Le « Plan licence » diversement appliqué dans les universités françaises

Clément Solym - 16.09.2008

Patrimoine et éducation - Programmes officiels - universités - plan - licence


A l’heure où le « Plan licence » devrait être rentré en application dans toutes les universités de France, un rapide tour d’horizon permet de voir que chaque établissement n’a pas mouillé la chemise de la même façon…

Que faire pour réduire l’échec en première année :

Si beaucoup ont développé le soutien ou l’information autour des filières proposées, le volume des cours est presque toujours resté stable.

Face à des objectifs de taille (limiter l’échec des étudiants en première année), le « Plan licence » est souvent développé à minima.
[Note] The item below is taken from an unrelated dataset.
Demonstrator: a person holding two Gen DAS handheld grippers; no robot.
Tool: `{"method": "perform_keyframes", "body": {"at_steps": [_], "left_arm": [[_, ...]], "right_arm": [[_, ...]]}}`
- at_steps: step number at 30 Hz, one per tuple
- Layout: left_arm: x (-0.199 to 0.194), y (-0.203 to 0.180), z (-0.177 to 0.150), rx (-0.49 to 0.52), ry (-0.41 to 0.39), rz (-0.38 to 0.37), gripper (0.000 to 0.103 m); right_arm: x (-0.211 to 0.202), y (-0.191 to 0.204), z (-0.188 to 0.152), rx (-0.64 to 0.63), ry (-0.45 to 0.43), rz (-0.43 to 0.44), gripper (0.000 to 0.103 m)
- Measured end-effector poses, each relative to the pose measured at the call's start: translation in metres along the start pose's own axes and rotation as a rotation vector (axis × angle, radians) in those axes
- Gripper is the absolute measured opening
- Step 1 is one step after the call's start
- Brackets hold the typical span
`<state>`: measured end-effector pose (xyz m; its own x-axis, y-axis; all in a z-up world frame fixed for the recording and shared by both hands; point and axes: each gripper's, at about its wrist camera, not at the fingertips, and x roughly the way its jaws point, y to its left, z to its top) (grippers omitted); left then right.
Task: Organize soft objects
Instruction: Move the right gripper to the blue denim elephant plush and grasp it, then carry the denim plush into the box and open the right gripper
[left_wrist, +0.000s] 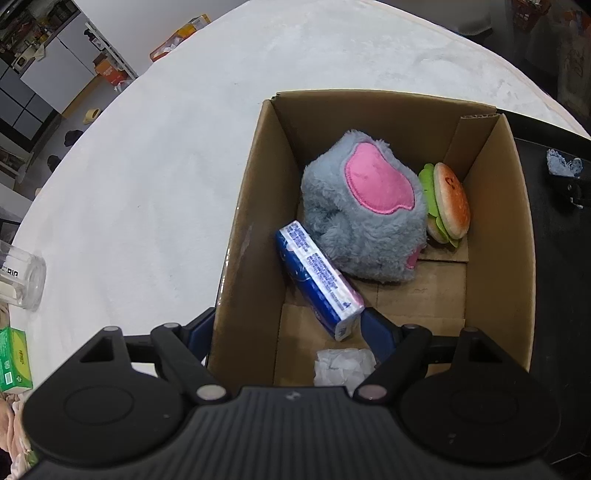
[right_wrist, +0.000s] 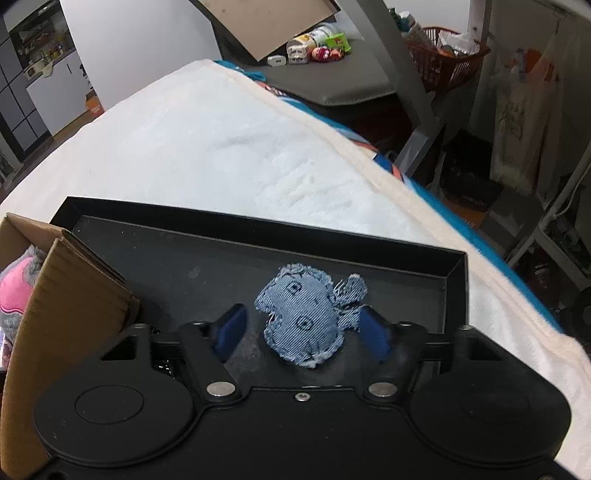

A Toulouse II et Paris VII, diverses pistes sont mises à l’épreuve. Ces universités vont remettre au goût du jour les devoirs à faire à la maison tout en mettant davantage d’heures de travaux pratiques dans l’emploi du temps des élèves.

Si ces établissements peuvent se permettre de mettre moins de cours magistraux et plus de TD, c’est grâce à l’érosion des effectifs dans certaines matières. Un chiffre pose problème toutefois : seuls 46 % des élèves inscrits en première année et 65 % de ceux présents à l'examen le réussissent. C’est clairement le suivi des élèves qui fait défaut.

Renforcer l’accueil et le suivi des étudiants :

A l’université d’Aix-Marseille, les deux premières semaines sont consacrées à l’accueil des petits nouveaux. Après un premier diagnostic, des propositions de soutien ou de tutorat sont formulées aux élèves. Un bilan à la fin du premier semestre vient prendre la mesure de la situation de chacun.

A Paris XII, on propose aux nouveaux étudiants pas moins de cinq heures de cours de tutorat en plus de l’emploi du temps normal. Des cours seront également mis en place pour aider les étudiants à mieux maîtriser l’art de l’expression écrite. Tout sera fait pour les aider à se mettre au niveau de l’université.